Sentiment bien prosaïque, bien réaliste... non si l'on consent à admettre que nous vivons si loin des choses, qu'elles nous atteignent que par ricochet, que ce qui domine en nous c'est un malaise dû à la "déréalisation". Ah ! comme nous sommes rassurés, comme le bonheur gonfle nos vaines quand une chaise ose s'affirmer comme chaise, quand un visage nous atteint avec ses cernes, avec son pif, avec son front têtu, avec un rien de niaiserie, quand un corps cesse d'être transparent et devient masse difficile à remuer, à enlacer, quand on sent qu'il faudrait un tremblement de terre pour ébranler le comptoir de ce bar.
Oui ! mais pourquoi un tel bonheur ? Serions-nous, nous, êtres fragiles fugitifs et frêles, obnubilés par la massivité ? Une hypothèse d'ordre psychologique n'est jamais invraisemblable et pourtant nous croyons que c'est bien autre chose. C'est qu'enfin quelque chose se donne à voir, quelque chose arrête notre regard et l'amarre : complétude du regard comme il y a une complétude de l'estomac. On peut avoir le regard creux ou plein comme on a l'estomac creux ou plein.

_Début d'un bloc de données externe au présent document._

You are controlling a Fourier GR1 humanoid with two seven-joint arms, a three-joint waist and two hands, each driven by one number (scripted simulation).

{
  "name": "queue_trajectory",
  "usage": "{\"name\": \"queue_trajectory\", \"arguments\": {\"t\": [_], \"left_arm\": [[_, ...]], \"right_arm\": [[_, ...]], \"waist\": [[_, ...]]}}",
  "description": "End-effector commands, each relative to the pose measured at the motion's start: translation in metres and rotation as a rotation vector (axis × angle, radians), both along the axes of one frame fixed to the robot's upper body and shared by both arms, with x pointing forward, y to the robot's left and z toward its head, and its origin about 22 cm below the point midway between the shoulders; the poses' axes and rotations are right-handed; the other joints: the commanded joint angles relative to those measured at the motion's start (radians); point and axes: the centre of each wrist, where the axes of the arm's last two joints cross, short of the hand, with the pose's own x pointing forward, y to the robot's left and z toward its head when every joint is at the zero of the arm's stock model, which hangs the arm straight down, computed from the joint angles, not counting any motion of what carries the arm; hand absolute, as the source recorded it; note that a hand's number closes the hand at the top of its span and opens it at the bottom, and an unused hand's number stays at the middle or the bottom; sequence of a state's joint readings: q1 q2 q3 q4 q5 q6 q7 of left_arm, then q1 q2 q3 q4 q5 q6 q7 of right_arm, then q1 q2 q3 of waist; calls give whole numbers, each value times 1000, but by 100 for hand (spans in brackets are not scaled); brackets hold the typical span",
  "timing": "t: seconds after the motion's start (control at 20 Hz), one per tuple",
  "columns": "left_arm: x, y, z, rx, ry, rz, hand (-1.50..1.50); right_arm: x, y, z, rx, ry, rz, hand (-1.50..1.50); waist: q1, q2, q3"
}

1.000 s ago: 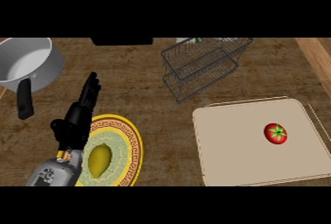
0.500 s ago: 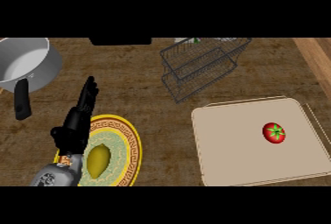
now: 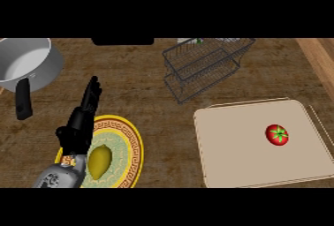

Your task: Pick the tomato from the tray and place it in the tiered basket

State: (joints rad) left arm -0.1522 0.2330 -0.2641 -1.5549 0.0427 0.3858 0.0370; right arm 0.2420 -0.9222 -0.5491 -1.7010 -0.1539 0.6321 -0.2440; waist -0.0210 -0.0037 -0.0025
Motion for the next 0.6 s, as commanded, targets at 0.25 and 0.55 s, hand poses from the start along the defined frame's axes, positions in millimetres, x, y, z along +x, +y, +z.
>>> {"name": "queue_trajectory", "arguments": {"t": [0.25,0.55], "left_arm": [[9,-6,20,3,-11,-26,0],[5,7,-10,-1,8,-21,0]], "right_arm": [[1,95,6,-284,88,-47,-150],[15,125,6,-323,126,-45,-150]], "waist": [[21,3,1],[24,5,2]]}}
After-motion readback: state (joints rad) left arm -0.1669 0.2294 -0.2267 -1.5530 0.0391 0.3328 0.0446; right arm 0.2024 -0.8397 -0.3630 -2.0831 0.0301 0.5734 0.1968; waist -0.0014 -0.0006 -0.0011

Enfin rassasiés jusqu'à plus faim — continuer longuement, goûlument à s'abreuver de ces mains, de ce front têtu, de cette moue un peu bêtasse avec en outre la sensation d'en disposer souverainement (aussi longuement que l'on veut) ce qui n'est jamais le cas dans l'existence... ou plutôt dans la réalité c'est le processus inverse qui souvent se déclenche : une sorte de nausée devant la chair. La photo, du moins cette photo que je considère en ce moment, son énigme, c'est une solidité toujours sublimée, toujours supportable, jamais entachée de "facticité".
Mais si nous attendons de la photo (de cette photo-là), cette complétude, c'est à cause du peu de réalité des choses, devenues signes ou simulacres, ou encore minées par le travail de taupe de la liberté ou encore se vaporisant par la distraction des hommes toujours ailleurs et incapables d'emplir l'espace qui leur est alloué.

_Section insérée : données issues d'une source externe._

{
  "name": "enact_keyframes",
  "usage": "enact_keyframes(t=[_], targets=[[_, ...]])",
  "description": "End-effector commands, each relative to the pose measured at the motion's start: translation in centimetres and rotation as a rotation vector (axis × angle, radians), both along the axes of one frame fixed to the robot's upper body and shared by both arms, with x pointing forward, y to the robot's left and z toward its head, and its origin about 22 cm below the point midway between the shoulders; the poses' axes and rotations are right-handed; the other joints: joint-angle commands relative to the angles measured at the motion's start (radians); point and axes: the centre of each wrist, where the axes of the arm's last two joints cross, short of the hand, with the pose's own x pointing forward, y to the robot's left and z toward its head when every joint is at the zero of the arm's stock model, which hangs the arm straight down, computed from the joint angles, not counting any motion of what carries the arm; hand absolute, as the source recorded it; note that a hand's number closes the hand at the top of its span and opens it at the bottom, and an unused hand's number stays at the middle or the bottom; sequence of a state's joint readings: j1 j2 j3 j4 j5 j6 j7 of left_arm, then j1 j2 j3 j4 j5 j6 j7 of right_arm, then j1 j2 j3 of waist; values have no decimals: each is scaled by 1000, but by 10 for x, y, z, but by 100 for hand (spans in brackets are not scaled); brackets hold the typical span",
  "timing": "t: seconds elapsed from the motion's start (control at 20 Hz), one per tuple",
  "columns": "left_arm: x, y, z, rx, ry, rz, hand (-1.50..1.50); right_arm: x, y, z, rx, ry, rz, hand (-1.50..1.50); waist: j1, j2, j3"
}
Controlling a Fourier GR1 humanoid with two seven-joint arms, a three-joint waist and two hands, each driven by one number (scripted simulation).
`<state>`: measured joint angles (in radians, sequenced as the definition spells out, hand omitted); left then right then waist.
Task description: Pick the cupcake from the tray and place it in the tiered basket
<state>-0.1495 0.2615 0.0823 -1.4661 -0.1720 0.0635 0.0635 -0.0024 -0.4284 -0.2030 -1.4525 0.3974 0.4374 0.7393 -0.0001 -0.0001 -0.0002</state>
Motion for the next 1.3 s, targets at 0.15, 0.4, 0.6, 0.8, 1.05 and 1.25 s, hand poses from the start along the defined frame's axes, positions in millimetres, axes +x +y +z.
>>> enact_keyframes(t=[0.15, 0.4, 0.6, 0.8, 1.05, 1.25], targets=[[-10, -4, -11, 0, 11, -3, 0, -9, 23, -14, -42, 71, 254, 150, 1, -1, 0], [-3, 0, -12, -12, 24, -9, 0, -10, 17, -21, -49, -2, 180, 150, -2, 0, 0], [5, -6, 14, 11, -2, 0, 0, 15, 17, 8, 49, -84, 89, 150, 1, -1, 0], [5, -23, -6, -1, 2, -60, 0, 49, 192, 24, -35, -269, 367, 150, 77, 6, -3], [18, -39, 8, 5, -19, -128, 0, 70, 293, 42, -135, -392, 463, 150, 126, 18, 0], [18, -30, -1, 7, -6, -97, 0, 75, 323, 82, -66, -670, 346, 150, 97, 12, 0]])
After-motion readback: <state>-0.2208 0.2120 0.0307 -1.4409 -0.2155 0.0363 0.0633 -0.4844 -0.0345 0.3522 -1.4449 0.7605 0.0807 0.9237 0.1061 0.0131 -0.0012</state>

Dans un monde autre où les objets ne seraient pas éléments d'un décor, où les êtres me feraient don de l'épaisseur de leur présence, cette photo de Pierre Rostaing me serait moins précieuse ; et soi-même on s'épaissit à la considérer avec attention.
Ce que je viens de dire s'appliquerait, semble-t-il, au premier plan, mais que dire de ce visage volontairement flou au bord de la photo et du fond du café, de cet homme pensif, dont je devine mal les traits, du garçon qui nous tourne le dos, de l'intervalle indécis qui nous sépare du comptoir ? Malgré les différences de plan, je ne crois pas qu'il y ait à proprement parler de vide. L'espace est solidement amarré par le visage de la première fille et plus loin par les manteaux, si solidement amarrés que rien ne risque de bouger, qu'il n'y a pas de creux menaçant. Bien au contraire, par le jeu de la distance s'instaure un relief qui donne encore plus de consistance à l'ensemble de la photo. Comme nous aimerions accomplir les quelques pas qui vont jusqu'au comptoir. Ce serait des pas qui compteraient, nous frayant avec peine un passage dans un espace peuplé avec des contours, avec des mises en garde, avec des objets qui retiendraient notre regard et notre marche. Pierre Sansot, Grenoble, Août 1978."